A. Any proposed use of the intercepted documents by the inquirer may implicate the following questions of law. First, DR 7-106(C)(1) prohibits lawyers from making statements not supported by admissible evidence, which would necessarily include knowing violations of the rules of evidence. See also EC 7-25. As noted above, this Committee can express no opinion regarding the effect that the method of obtaining the documents may have on their admissibility. Second, DR 7-102(A)(7) prohibits a lawyer from counseling or assisting a client in conduct that the lawyer knows to be unlawful. Whether the interception of the documents under the circumstances was unlawful is, as noted above, also a question of law upon which this Committee cannot opine. However, whether or not the interception was unlawful, it plainly involved an element of dishonesty and deceit, and “irrespective of whether the lawyer was himself a party to this act of wrongdoing, he should not help his client take advantage of such wrongdoing by embracing it and using it to promote the client’s cause.” N.Y. City 832; see also DR 1-102(A)(4) and (5).
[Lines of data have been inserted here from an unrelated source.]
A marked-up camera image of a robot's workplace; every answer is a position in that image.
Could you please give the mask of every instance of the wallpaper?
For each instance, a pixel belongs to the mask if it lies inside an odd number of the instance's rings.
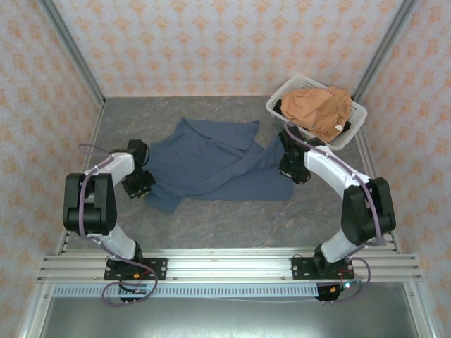
[[[0,6],[0,327],[16,337],[98,105],[35,0]]]
[[[405,251],[419,253],[451,337],[451,2],[420,1],[364,99]]]
[[[295,73],[353,92],[401,0],[56,0],[112,96],[273,94]]]

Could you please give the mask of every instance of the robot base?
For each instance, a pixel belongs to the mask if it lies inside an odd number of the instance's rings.
[[[333,268],[328,269],[323,275],[318,271],[312,257],[293,257],[291,258],[291,271],[294,280],[352,280],[354,279],[353,267],[351,262],[344,260],[333,264]]]
[[[141,264],[149,266],[155,271],[158,280],[166,279],[168,270],[167,258],[143,258]],[[154,276],[150,273],[143,275],[146,270],[135,265],[130,265],[122,261],[113,261],[108,259],[106,262],[105,280],[154,280]]]

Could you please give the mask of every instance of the blue garment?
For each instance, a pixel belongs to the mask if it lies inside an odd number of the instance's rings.
[[[175,132],[150,147],[144,167],[156,180],[146,202],[173,213],[184,196],[208,200],[289,199],[292,180],[279,175],[284,150],[278,137],[268,148],[254,141],[259,122],[182,118]]]

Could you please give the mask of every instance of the black mounting plate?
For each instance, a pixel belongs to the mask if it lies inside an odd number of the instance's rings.
[[[294,280],[340,280],[340,270],[353,270],[352,263],[342,261],[337,262],[334,271],[321,276],[313,263],[312,257],[293,257],[291,258],[291,272]],[[345,271],[343,273],[344,280],[354,279],[354,273]]]
[[[142,264],[149,266],[155,271],[158,280],[166,280],[166,273],[168,272],[168,259],[167,258],[144,258]],[[122,276],[117,276],[114,271],[107,271],[105,269],[105,280],[123,280]],[[143,276],[141,280],[154,280],[154,276],[150,273]]]

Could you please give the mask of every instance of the metal frame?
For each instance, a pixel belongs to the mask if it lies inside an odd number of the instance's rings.
[[[63,17],[59,13],[57,7],[53,0],[39,0],[42,9],[47,14],[50,22],[54,26],[56,32],[58,33],[61,41],[64,44],[64,47],[68,51],[69,55],[72,57],[75,65],[77,66],[80,74],[86,82],[86,85],[89,87],[92,96],[99,102],[99,104],[103,104],[106,100],[103,95],[99,84],[97,83],[94,75],[92,74],[89,66],[80,52],[75,40],[70,33],[67,25],[64,23]]]
[[[55,284],[53,298],[99,298],[108,283],[92,284]],[[147,293],[153,284],[140,284],[135,289]],[[108,287],[105,291],[108,297],[135,298],[136,295],[119,287]],[[293,282],[284,285],[273,284],[159,284],[152,298],[300,298],[317,297],[316,283]]]
[[[401,33],[404,24],[410,16],[410,13],[416,6],[418,0],[404,0],[400,6],[400,9],[395,15],[388,31],[383,37],[381,44],[379,45],[373,59],[371,60],[368,68],[366,69],[363,78],[360,80],[359,85],[354,93],[354,101],[361,103],[366,91],[369,88],[371,82],[376,78],[376,74],[381,68],[386,56],[391,50],[392,45],[395,43],[396,38]]]
[[[63,22],[52,0],[39,0],[43,9],[60,34],[63,43],[73,57],[78,69],[86,80],[94,97],[101,104],[99,118],[92,133],[94,143],[102,114],[105,98],[77,48],[72,35]],[[388,55],[402,26],[407,21],[417,0],[405,0],[395,19],[381,42],[375,56],[365,72],[354,95],[355,101],[361,101],[375,74]],[[364,162],[366,173],[377,176],[364,131],[357,133],[357,144]],[[89,156],[85,158],[83,170],[87,168]],[[55,256],[46,256],[39,272],[38,283],[26,314],[20,338],[39,337],[49,310],[55,284],[102,284],[105,267],[105,254],[100,250],[66,250],[68,233],[61,236],[61,242]],[[402,282],[409,299],[416,329],[420,337],[444,337],[443,329],[431,315],[427,286],[422,283],[423,272],[415,255],[402,253],[396,232],[386,235],[386,246],[366,248],[361,256],[371,266],[373,282]],[[265,284],[290,285],[293,283],[290,259],[295,254],[309,257],[314,248],[282,249],[186,249],[145,251],[146,257],[169,258],[167,280],[164,285],[199,284]],[[355,263],[355,271],[364,278],[366,268]],[[305,280],[302,283],[325,282],[324,280]]]

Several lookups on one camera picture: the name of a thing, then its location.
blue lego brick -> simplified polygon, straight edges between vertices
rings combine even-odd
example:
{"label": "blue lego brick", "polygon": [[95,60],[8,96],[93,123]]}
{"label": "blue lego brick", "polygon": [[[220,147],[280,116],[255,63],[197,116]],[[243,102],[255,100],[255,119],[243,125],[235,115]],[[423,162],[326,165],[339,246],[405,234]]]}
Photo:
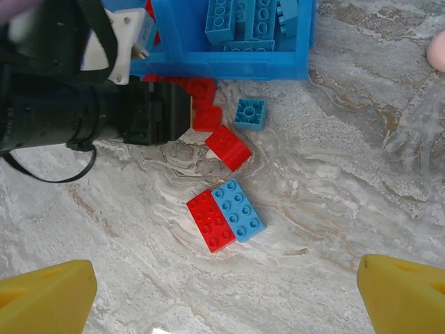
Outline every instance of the blue lego brick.
{"label": "blue lego brick", "polygon": [[246,2],[244,40],[273,40],[277,0]]}
{"label": "blue lego brick", "polygon": [[[297,35],[275,24],[274,52],[223,52],[204,32],[209,0],[152,0],[161,43],[145,60],[131,61],[131,74],[247,80],[307,80],[315,33],[316,0],[298,0]],[[243,40],[244,34],[236,36]]]}
{"label": "blue lego brick", "polygon": [[266,228],[235,179],[211,193],[239,242],[247,241]]}
{"label": "blue lego brick", "polygon": [[246,40],[246,41],[235,41],[228,42],[224,44],[224,51],[232,51],[232,52],[262,52],[262,51],[273,51],[275,47],[274,40]]}
{"label": "blue lego brick", "polygon": [[245,0],[238,0],[235,24],[235,31],[238,33],[243,33],[245,30],[245,6]]}
{"label": "blue lego brick", "polygon": [[235,127],[242,130],[263,131],[266,114],[266,101],[240,99],[235,115]]}
{"label": "blue lego brick", "polygon": [[123,9],[145,8],[146,0],[102,0],[102,4],[111,12]]}
{"label": "blue lego brick", "polygon": [[277,14],[281,33],[286,35],[286,37],[297,35],[297,0],[277,0]]}
{"label": "blue lego brick", "polygon": [[219,45],[235,38],[236,0],[210,0],[205,33],[209,42]]}

marble countertop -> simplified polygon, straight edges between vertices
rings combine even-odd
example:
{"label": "marble countertop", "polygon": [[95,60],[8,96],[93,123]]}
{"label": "marble countertop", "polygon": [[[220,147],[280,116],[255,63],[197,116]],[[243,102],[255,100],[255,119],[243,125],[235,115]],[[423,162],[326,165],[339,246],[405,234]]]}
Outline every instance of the marble countertop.
{"label": "marble countertop", "polygon": [[[263,132],[236,173],[189,131],[161,147],[101,142],[81,181],[48,185],[0,164],[0,276],[89,259],[85,333],[373,333],[360,257],[445,267],[445,76],[425,50],[443,1],[318,3],[309,82],[222,81],[264,98]],[[88,160],[63,146],[16,156],[45,177]],[[236,176],[267,229],[212,255],[186,202]]]}

marble surface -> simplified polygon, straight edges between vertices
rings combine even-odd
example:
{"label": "marble surface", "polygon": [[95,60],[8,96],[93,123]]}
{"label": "marble surface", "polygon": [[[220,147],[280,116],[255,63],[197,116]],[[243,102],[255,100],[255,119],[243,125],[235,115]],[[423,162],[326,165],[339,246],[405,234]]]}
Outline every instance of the marble surface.
{"label": "marble surface", "polygon": [[[85,333],[373,333],[356,286],[360,257],[445,267],[445,76],[426,62],[445,29],[441,0],[323,0],[309,82],[218,84],[231,124],[240,97],[265,98],[254,155],[230,173],[205,134],[158,148],[102,142],[74,184],[0,164],[0,277],[92,261]],[[88,157],[22,150],[45,177]],[[208,252],[186,201],[236,176],[265,232]]]}

blue plastic bin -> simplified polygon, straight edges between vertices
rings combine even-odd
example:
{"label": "blue plastic bin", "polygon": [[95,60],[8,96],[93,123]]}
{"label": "blue plastic bin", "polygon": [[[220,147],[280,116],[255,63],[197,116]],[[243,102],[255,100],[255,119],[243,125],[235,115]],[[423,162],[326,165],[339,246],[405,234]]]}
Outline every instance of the blue plastic bin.
{"label": "blue plastic bin", "polygon": [[[223,45],[212,46],[205,35],[208,5],[208,0],[152,0],[161,43],[148,59],[132,61],[131,73],[140,77],[307,79],[316,0],[298,1],[296,36],[283,36],[280,25],[275,25],[275,51],[271,52],[224,52]],[[236,40],[243,40],[243,34]]]}

gray marble floor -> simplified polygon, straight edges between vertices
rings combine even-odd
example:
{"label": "gray marble floor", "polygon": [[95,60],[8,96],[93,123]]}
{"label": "gray marble floor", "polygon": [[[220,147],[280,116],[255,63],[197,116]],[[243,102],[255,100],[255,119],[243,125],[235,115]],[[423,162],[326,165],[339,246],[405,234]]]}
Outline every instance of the gray marble floor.
{"label": "gray marble floor", "polygon": [[[442,0],[323,0],[309,82],[218,84],[231,124],[265,98],[237,173],[190,131],[158,148],[99,143],[94,170],[52,186],[0,164],[0,277],[73,259],[98,279],[86,333],[373,333],[360,257],[445,267],[445,76],[426,62]],[[45,177],[86,162],[62,146],[16,154]],[[265,232],[208,252],[186,209],[236,176]]]}

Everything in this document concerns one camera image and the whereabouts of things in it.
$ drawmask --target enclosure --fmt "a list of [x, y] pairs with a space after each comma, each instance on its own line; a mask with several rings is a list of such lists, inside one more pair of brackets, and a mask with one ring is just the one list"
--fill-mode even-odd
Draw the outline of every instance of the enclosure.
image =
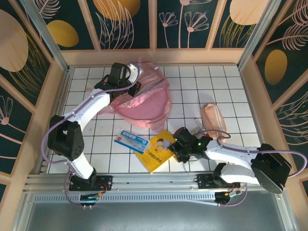
[[[123, 128], [147, 139], [156, 133], [96, 115], [83, 130], [84, 154], [113, 185], [101, 207], [83, 211], [63, 192], [69, 167], [40, 154], [54, 114], [76, 108], [113, 63], [141, 58], [169, 82], [171, 134], [197, 131], [200, 108], [213, 103], [228, 143], [307, 156], [307, 15], [306, 0], [1, 1], [1, 230], [308, 230], [307, 168], [283, 194], [248, 185], [237, 207], [202, 205], [215, 190], [198, 189], [194, 179], [217, 162], [171, 158], [149, 174], [113, 140]], [[302, 167], [299, 157], [283, 156], [291, 173]]]

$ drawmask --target pink bag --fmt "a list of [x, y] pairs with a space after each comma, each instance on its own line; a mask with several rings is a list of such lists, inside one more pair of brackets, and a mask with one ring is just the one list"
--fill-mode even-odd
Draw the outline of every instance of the pink bag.
[[113, 112], [102, 110], [98, 114], [119, 114], [136, 127], [160, 132], [164, 129], [171, 107], [169, 83], [154, 63], [139, 65], [143, 73], [138, 80], [141, 88], [137, 95], [132, 97], [128, 93], [122, 94], [110, 103]]

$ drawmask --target wire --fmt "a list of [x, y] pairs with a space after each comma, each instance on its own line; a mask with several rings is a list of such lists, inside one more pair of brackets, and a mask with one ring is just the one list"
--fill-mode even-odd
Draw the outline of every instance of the wire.
[[42, 142], [41, 142], [41, 145], [40, 145], [40, 152], [41, 152], [41, 154], [42, 154], [42, 156], [43, 156], [43, 159], [44, 159], [46, 162], [48, 162], [49, 164], [58, 164], [58, 163], [66, 162], [66, 163], [68, 164], [68, 166], [69, 166], [71, 169], [74, 169], [74, 167], [68, 162], [68, 160], [51, 161], [51, 160], [46, 156], [45, 151], [44, 151], [44, 148], [45, 148], [45, 147], [44, 147], [44, 144], [45, 144], [45, 142], [46, 142], [46, 139], [48, 138], [48, 135], [49, 135], [49, 134], [51, 133], [51, 131], [53, 131], [56, 127], [58, 127], [59, 125], [61, 125], [61, 124], [64, 123], [65, 121], [67, 121], [67, 120], [69, 120], [70, 118], [72, 118], [73, 116], [75, 116], [75, 114], [79, 113], [82, 109], [84, 109], [84, 108], [85, 108], [92, 100], [94, 100], [96, 97], [102, 96], [102, 95], [104, 95], [105, 93], [111, 92], [111, 91], [127, 90], [127, 89], [131, 88], [132, 86], [134, 86], [134, 85], [137, 83], [138, 79], [139, 79], [140, 68], [139, 68], [138, 64], [136, 64], [136, 63], [132, 63], [132, 62], [131, 62], [131, 63], [129, 63], [129, 64], [132, 64], [132, 65], [136, 66], [137, 71], [138, 71], [138, 73], [137, 73], [137, 78], [135, 79], [135, 81], [134, 81], [131, 85], [129, 85], [129, 86], [125, 87], [125, 88], [104, 90], [104, 91], [100, 91], [100, 92], [94, 94], [94, 95], [93, 95], [92, 97], [90, 97], [87, 101], [85, 101], [76, 111], [73, 111], [73, 113], [72, 113], [71, 115], [69, 115], [68, 117], [62, 119], [61, 121], [59, 121], [58, 123], [54, 124], [53, 126], [51, 126], [51, 127], [47, 130], [47, 132], [46, 132], [46, 133], [44, 134], [44, 136], [43, 136], [43, 139], [42, 139]]
[[216, 130], [216, 129], [204, 130], [204, 131], [199, 131], [199, 132], [195, 133], [194, 135], [201, 134], [201, 133], [208, 133], [209, 131], [217, 131], [217, 132], [221, 132], [221, 133], [226, 134], [228, 137], [222, 137], [222, 136], [220, 136], [220, 137], [218, 137], [218, 138], [216, 139], [216, 141], [217, 141], [217, 143], [218, 143], [218, 145], [219, 145], [220, 147], [225, 148], [225, 149], [228, 149], [228, 150], [231, 150], [231, 151], [236, 151], [236, 152], [241, 152], [241, 153], [250, 153], [250, 154], [291, 153], [291, 154], [299, 155], [300, 157], [302, 157], [302, 158], [304, 159], [304, 164], [303, 164], [303, 166], [301, 167], [301, 169], [299, 169], [297, 172], [295, 172], [295, 173], [289, 175], [288, 178], [289, 178], [289, 177], [294, 177], [294, 176], [300, 174], [302, 171], [305, 170], [306, 165], [307, 165], [307, 163], [308, 163], [307, 157], [306, 157], [304, 154], [302, 154], [302, 153], [300, 153], [300, 152], [297, 152], [297, 151], [291, 151], [291, 150], [264, 150], [264, 151], [262, 150], [262, 151], [260, 151], [260, 150], [255, 150], [255, 151], [249, 151], [249, 152], [248, 152], [247, 150], [242, 150], [242, 149], [231, 148], [231, 147], [225, 146], [225, 145], [223, 145], [223, 144], [220, 142], [220, 140], [221, 140], [221, 139], [229, 139], [229, 138], [231, 138], [231, 135], [230, 135], [229, 133], [227, 133], [227, 132], [225, 132], [225, 131], [221, 131], [221, 130]]

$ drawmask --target flower illustration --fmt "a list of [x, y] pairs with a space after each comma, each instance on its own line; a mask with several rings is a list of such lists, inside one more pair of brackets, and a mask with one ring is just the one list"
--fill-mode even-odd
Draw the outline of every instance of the flower illustration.
[[175, 20], [176, 16], [174, 15], [174, 12], [172, 12], [172, 13], [168, 12], [166, 14], [164, 12], [161, 12], [159, 14], [159, 18], [160, 18], [160, 21], [163, 24], [164, 32], [165, 32], [166, 45], [167, 45], [167, 48], [169, 48], [168, 41], [167, 41], [166, 27], [177, 25], [179, 22], [177, 20]]
[[192, 12], [185, 13], [185, 23], [188, 31], [187, 48], [189, 48], [190, 33], [208, 29], [209, 23], [206, 22], [207, 22], [206, 12], [204, 13], [196, 12], [193, 15], [193, 17], [192, 17]]
[[182, 5], [181, 12], [180, 12], [180, 23], [179, 23], [179, 48], [181, 48], [181, 22], [182, 22], [182, 15], [183, 15], [183, 7], [188, 5], [197, 5], [203, 3], [209, 3], [212, 0], [180, 0]]

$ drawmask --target black bracket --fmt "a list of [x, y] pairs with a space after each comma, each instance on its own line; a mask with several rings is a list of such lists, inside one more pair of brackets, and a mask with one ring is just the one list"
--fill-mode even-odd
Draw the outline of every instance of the black bracket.
[[110, 191], [112, 188], [112, 176], [96, 176], [95, 185], [85, 184], [78, 179], [78, 177], [72, 176], [70, 178], [71, 182], [69, 185], [70, 191]]
The Committee is mindful of the fact that while a lawyer may not engage in conduct involving dishonesty or deceit (DR 1-102(A)(4)) or conduct that is prejudicial to the administration of justice (DR 1-102(A)(5)), the lawyer does at the same time have an obligation to represent a client zealously within the bounds of the law, Canon 7; EC 7-1, and that a court might hold that any wrongdoing involved in obtaining the documents would not necessarily render them inadmissible. See, e.g., Sackler v. Sackler, 16 A.D. 2d 423 (2d Dept. 1962), aff’d, 15 N.Y. 2d 40 (1964). In view of these considerations, the Committee believes that if the inquirer discloses to his adversary that the inquirer has the documents and the circumstances under which they were obtained and returns the documents or copies to the adversary, it would not be unethical for the inquirer to attempt thereafter to use the documents in support of his client’s cause, for the element of deceit or dishonesty will have been exposed and the adversary will have an opportunity to seek judicial relief against use of the documents in the action.

B. Whether the inquirer must disclose (or call upon his client to disclose) his possession of the documents and return the documents or provide copies if the inquirer does not intend to make affirmative use of them in the action presents a more difficult question, but the Committee concludes that it must be answered in the affirmative. The inquirer and his client are privy to communications between the opposing party and counsel that are likely to be privileged and that, whether or not privileged, were obtained otherwise than through normal discovery procedures. Having such information gives the inquirer and his client an advantage that, however slight, they are not entitled to have, and to permit them to retain that advantage, of which the opposing party and counsel are unaware, would in the Committee’s opinion be prejudicial to the administration of justice and, therefore, ethically impermissible. DR 1-102(A)(5). Moreover, the client’s interception and copying of confidential communications constituted a fraud upon the other spouse, and the inquirer has an obligation under DR 7-102(B)(1) to call upon his client promptly to rectify the fraud. If the client refused to do so and if the interception were not a “secret” under DR 4-101(A), as we conclude below it is, the inquirer would then be obligated to reveal the fraud to the other spouse’s counsel. Id.

C. The inquirer received the intercepted communication from his client in the course of their professional relationship, and the revelation of the client’s conduct “would be embarrassing or would likely be detrimental to the client.” Thus, the fact that the inquirer has obtained the documents through an unauthorized interception is a “secret” within the meaning of DR 4-101(A), which the inquirer may not disclose without the client’s consent. If the client withholds that consent, then the inquirer is obligated to withdraw from the representation (with the court’s permission if required by its rules), because continued employment will, the Committee has concluded, result in violation of one or more disciplinary rules. See DR 2-110(B).